CODI 2005 – session links

I’ve put together a page listing each of the CODI 2005 sessions along with (hopefully!) all the PowerPoint, handout, podcast, blog, etc links.

http://www.daveyp.com/files/stuff/codi2005links.html

Please feel free to re-use the link or to circulate it.
If you have any additions or corrections, please email them to me:

d.c.pattern [at] hud.ac.uk

using “circ_tran” to show borrowing suggestions in HIP

One of the things we’re trying to do this year at Huddersfield is to make better use of our data archives:
…as each student goes through a library turnstile, data is written away…
…as each student borrows a book, more data is quietly written away…
…as each student uses an electronic resource, data is written away…
…as each student logs onto a PC, yet another piece of data is…
…okay, enough already – you get the idea!
We’re not particularly interested in what an individual student has done, but we’d like to see the broader pictures. For example, we open the Library 24/7 at certain times of the year (e.g.

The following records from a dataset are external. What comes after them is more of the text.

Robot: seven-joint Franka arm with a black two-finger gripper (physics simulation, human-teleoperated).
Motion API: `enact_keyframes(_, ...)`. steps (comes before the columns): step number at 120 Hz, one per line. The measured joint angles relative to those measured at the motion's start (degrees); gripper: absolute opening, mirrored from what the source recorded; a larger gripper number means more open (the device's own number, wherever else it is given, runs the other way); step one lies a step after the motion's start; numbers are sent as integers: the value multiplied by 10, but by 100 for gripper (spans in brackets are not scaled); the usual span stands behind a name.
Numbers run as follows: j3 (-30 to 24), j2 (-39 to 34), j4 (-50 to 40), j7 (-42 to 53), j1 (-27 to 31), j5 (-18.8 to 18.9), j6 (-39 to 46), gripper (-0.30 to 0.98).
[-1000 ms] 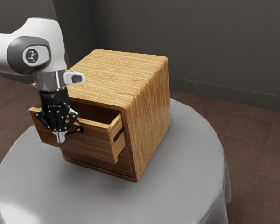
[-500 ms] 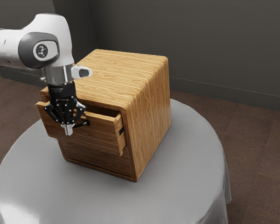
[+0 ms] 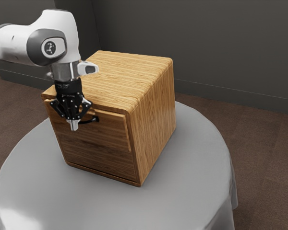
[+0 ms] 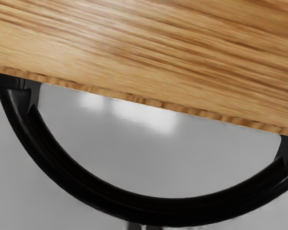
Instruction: Push the drawer handle with one arm to close the drawer
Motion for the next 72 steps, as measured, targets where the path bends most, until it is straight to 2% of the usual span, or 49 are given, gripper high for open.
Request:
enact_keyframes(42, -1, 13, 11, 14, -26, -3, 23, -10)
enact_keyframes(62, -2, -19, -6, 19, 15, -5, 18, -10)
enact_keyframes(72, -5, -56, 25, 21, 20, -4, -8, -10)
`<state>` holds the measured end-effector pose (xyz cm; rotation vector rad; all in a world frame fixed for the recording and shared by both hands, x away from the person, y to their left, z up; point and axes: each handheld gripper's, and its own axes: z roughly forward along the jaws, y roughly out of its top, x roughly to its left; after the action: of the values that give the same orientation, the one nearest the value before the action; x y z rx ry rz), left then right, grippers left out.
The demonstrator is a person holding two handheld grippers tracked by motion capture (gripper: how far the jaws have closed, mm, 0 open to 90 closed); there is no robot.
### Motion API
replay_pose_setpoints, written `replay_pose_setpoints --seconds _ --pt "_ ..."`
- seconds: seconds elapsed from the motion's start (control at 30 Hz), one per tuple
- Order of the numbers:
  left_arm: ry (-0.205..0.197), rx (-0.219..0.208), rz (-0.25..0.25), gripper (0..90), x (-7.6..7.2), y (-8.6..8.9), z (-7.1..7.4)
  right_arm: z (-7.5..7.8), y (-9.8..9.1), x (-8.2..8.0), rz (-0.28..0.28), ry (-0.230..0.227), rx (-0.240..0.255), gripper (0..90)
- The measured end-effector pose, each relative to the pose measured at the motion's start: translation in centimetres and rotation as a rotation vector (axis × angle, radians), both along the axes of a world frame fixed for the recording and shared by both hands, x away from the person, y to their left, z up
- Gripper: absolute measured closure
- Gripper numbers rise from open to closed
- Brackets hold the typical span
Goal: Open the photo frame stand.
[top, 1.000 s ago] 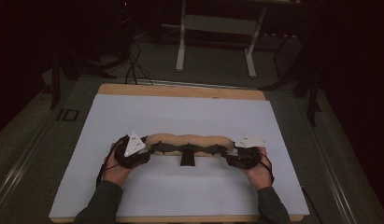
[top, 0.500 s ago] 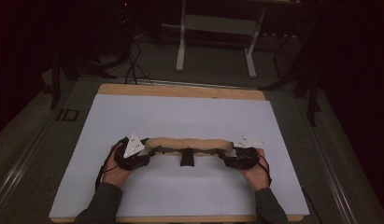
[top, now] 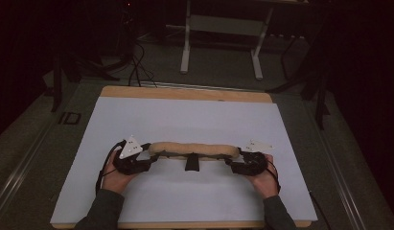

Easter) – we’d like to know more about the kinds of students who come in late at night and leave early the next morning:

  • are certain ethnic groups more likely to use the Library outside of the standard opening hours?
  • do we get more male or female students using the Library in the wee small hours?
  • are students coming in to use the computers, to issue/return items, or to sit quietly in a corner and study?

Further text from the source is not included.